● **REQUIREMENT**
In the following listing, find the lines containing "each" and report them.

* * *

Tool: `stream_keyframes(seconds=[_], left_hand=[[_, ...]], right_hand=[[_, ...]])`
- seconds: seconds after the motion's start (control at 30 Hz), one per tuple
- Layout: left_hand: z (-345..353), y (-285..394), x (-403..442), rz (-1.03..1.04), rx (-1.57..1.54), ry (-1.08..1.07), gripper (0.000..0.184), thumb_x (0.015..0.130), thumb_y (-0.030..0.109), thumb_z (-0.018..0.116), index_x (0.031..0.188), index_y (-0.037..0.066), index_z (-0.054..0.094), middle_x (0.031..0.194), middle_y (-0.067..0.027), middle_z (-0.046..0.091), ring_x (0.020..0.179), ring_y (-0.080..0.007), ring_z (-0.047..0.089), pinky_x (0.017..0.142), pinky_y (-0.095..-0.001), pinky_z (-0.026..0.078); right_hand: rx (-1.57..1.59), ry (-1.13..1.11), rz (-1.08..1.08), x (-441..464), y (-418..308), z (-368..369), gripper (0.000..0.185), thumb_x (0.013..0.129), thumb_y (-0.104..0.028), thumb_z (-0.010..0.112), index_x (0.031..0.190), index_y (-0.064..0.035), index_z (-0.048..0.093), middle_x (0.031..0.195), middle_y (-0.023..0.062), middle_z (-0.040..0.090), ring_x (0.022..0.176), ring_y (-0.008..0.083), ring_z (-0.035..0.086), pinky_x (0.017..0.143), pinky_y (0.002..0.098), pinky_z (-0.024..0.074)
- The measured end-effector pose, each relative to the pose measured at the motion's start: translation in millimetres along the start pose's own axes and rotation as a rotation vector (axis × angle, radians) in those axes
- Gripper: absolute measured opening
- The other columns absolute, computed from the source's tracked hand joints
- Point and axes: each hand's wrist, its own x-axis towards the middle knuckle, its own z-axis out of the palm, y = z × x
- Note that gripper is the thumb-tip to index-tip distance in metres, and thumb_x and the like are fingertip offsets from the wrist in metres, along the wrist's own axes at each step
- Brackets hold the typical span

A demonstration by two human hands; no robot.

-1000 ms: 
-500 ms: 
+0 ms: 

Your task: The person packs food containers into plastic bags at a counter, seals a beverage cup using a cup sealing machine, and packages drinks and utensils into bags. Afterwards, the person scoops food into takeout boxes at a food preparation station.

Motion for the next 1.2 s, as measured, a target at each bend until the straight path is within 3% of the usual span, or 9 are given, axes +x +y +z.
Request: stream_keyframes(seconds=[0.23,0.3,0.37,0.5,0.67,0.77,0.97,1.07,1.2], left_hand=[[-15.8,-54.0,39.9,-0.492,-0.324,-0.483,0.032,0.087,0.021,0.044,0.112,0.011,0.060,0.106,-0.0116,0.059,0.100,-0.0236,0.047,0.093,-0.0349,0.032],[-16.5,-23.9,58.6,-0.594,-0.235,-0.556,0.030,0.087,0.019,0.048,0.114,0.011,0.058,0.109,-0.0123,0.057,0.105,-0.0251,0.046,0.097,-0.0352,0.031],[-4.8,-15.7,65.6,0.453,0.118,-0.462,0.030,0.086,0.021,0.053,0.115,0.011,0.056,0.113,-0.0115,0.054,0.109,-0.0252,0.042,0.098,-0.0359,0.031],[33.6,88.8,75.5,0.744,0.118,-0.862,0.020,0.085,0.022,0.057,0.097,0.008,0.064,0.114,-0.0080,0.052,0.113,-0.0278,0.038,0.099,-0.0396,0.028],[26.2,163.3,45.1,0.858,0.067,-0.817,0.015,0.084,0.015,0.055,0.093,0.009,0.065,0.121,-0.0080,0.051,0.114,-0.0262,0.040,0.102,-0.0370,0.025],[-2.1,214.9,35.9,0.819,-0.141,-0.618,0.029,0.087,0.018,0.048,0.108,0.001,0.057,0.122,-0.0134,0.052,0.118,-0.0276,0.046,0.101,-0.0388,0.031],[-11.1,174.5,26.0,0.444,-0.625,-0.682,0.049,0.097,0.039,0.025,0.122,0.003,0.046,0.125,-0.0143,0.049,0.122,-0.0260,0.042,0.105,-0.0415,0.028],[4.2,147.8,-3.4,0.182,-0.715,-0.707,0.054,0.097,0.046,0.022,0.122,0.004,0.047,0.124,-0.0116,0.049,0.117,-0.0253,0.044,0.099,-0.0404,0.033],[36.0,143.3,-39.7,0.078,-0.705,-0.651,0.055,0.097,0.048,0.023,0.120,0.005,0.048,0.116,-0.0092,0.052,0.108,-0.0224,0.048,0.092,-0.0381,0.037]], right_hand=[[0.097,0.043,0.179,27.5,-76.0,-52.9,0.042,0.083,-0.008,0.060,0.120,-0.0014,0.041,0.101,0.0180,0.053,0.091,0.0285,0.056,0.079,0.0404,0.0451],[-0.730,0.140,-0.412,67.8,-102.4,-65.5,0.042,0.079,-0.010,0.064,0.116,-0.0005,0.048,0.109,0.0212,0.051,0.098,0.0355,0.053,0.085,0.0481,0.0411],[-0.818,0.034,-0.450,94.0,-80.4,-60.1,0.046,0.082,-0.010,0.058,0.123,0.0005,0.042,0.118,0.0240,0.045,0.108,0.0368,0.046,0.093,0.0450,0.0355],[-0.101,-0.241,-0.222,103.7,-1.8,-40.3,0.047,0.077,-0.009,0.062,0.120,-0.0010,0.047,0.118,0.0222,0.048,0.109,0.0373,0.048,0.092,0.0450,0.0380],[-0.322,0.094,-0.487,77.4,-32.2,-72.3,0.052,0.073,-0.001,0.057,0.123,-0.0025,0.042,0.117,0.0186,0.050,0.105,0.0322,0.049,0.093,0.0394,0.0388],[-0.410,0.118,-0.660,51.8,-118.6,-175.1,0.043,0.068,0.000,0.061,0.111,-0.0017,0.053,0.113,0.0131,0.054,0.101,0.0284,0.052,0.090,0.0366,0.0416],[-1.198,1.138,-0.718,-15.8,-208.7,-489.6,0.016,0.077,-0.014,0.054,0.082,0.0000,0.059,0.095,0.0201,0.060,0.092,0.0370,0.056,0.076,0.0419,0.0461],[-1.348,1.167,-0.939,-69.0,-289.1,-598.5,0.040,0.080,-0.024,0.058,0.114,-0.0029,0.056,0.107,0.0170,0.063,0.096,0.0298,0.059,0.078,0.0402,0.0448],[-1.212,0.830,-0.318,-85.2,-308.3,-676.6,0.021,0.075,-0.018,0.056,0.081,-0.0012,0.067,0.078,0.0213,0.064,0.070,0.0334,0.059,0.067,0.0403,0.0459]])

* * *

● **OUTPUT OF THE EXERCISE**
- The measured end-effector pose, each relative to the pose measured at the motion's start: translation in millimetres along the start pose's own axes and rotation as a rotation vector (axis × angle, radians) in those axes
- Point and axes: each hand's wrist, its own x-axis towards the middle knuckle, its own z-axis out of the palm, y = z × x
- Note that gripper is the thumb-tip to index-tip distance in metres, and thumb_x and the like are fingertip offsets from the wrist in metres, along the wrist's own axes at each step
Motion for the next 1.2 s, as measured, a target at each bend until the straight path is within 3% of the usual span, or 9 are given, axes +x +y +z.

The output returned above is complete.